物心ついた時から、父と二人で暮らしていた。
父は仕事が忙しくてあまり構ってもらえず、何度か不満が爆発したこともあった。しかし、それでもねるは子どもながらに父の苦労を察し、父を嫌いになることはなかった。
何故自分に母親がいないのか、父に訊ねたことがあった。
父は、「嫌いになって別れたわけじゃない。いろいろ理由があった」とだけ教えてくれた。

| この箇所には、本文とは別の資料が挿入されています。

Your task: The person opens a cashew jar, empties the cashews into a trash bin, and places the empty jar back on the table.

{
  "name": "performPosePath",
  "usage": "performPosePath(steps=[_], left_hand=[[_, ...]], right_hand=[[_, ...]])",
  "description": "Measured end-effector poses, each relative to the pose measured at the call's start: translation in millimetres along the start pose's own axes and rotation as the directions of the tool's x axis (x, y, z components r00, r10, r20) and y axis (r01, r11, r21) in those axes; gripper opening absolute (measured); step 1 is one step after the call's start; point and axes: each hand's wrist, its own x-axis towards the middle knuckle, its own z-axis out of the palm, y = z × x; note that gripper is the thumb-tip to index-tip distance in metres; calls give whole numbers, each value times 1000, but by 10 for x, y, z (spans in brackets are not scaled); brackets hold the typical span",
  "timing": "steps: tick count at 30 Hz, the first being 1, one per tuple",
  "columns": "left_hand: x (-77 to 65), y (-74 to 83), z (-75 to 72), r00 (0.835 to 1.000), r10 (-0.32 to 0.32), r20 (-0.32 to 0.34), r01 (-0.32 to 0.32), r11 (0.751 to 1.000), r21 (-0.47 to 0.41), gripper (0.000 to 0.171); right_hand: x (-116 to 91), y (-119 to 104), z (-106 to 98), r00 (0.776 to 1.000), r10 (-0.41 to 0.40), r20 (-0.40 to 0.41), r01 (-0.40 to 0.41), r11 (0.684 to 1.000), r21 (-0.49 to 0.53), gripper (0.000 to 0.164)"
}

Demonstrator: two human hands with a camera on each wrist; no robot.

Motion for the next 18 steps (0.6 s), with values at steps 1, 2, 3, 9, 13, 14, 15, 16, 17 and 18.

当時子どもだったねるは、嫌いじゃないなら、何故一緒にいないのだろうと、理解できなかった。
そんなねるも、今や社会人である。
ハンドルネームの「ねる」は、寝ることが好きだったからつけた名前だった。
SNSのプロフィールは、こんな感じだ。
『寝るのが大好きなダメ社会人。朝のまどろみ、二度寝は幸せ。嫌なことがあったり、ストレスが溜まったりした時も、寝れば大抵の事はスッキリする』
そんなだから、平日の食事はねるが担当していたが、休日は布団が恋しすぎて離れられず、父親が食事担当のことが多かった。
翌朝、いつものように布団の中で朝ごはんの香りを感じながらSNSを開くと、フォロワーが一人増えていた。
ハンドルネーム『ネム』という人物だった。
プロフィールを見に行くと、ねると同じように寝るのが好きな人のようだった。アイコンのデザインも、色合いや雰囲気がなんとなく似ている。
親近感を覚えたねるは、朝食後にフォローを返してメッセージを送った。